Assignment:
Output the line with "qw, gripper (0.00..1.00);" and every following line to the end of the material, exactly as they appear.

Data provided:
++++++++

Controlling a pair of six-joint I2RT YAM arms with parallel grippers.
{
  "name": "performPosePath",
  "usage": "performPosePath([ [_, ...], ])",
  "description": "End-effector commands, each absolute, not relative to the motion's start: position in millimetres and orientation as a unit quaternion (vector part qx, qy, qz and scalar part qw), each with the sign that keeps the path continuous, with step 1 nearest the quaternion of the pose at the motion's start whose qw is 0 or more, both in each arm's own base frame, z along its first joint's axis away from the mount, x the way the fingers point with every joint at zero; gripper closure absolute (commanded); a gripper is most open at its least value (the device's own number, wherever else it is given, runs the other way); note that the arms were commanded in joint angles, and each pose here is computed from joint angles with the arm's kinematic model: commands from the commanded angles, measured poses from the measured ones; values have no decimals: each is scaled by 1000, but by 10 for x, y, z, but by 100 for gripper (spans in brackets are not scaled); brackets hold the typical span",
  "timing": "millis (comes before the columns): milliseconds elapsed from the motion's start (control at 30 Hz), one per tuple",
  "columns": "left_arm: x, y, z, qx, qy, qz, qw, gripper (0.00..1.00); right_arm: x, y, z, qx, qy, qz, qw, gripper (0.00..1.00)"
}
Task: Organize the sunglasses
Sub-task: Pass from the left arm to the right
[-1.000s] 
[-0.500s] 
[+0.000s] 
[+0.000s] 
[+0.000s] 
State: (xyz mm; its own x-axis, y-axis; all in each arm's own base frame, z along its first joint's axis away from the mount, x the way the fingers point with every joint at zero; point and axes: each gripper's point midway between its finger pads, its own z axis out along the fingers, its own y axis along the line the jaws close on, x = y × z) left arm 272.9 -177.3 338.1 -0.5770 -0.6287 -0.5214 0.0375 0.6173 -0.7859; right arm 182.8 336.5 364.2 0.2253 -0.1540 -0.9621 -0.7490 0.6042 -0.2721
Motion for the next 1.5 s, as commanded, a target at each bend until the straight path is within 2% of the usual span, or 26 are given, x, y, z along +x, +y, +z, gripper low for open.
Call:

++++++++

Response box:
  "columns": "left_arm: x, y, z, qx, qy, qz, qw, gripper (0.00..1.00); right_arm: x, y, z, qx, qy, qz, qw, gripper (0.00..1.00)"
}
Task: Organize the sunglasses
Sub-task: Pass from the left arm to the right
[-1.000s] 
[-0.500s] 
[+0.000s] 
[+0.000s] 
[+0.000s] 
State: (xyz mm; its own x-axis, y-axis; all in each arm's own base frame, z along its first joint's axis away from the mount, x the way the fingers point with every joint at zero; point and axes: each gripper's point midway between its finger pads, its own z axis out along the fingers, its own y axis along the line the jaws close on, x = y × z) left arm 272.9 -177.3 338.1 -0.5770 -0.6287 -0.5214 0.0375 0.6173 -0.7859; right arm 182.8 336.5 364.2 0.2253 -0.1540 -0.9621 -0.7490 0.6042 -0.2721
Motion for the next 1.5 s, as commanded, a target at each bend until the straight path is within 2% of the usual span, or 26 are given, x, y, z along +x, +y, +z, gripper low for open.
Call:

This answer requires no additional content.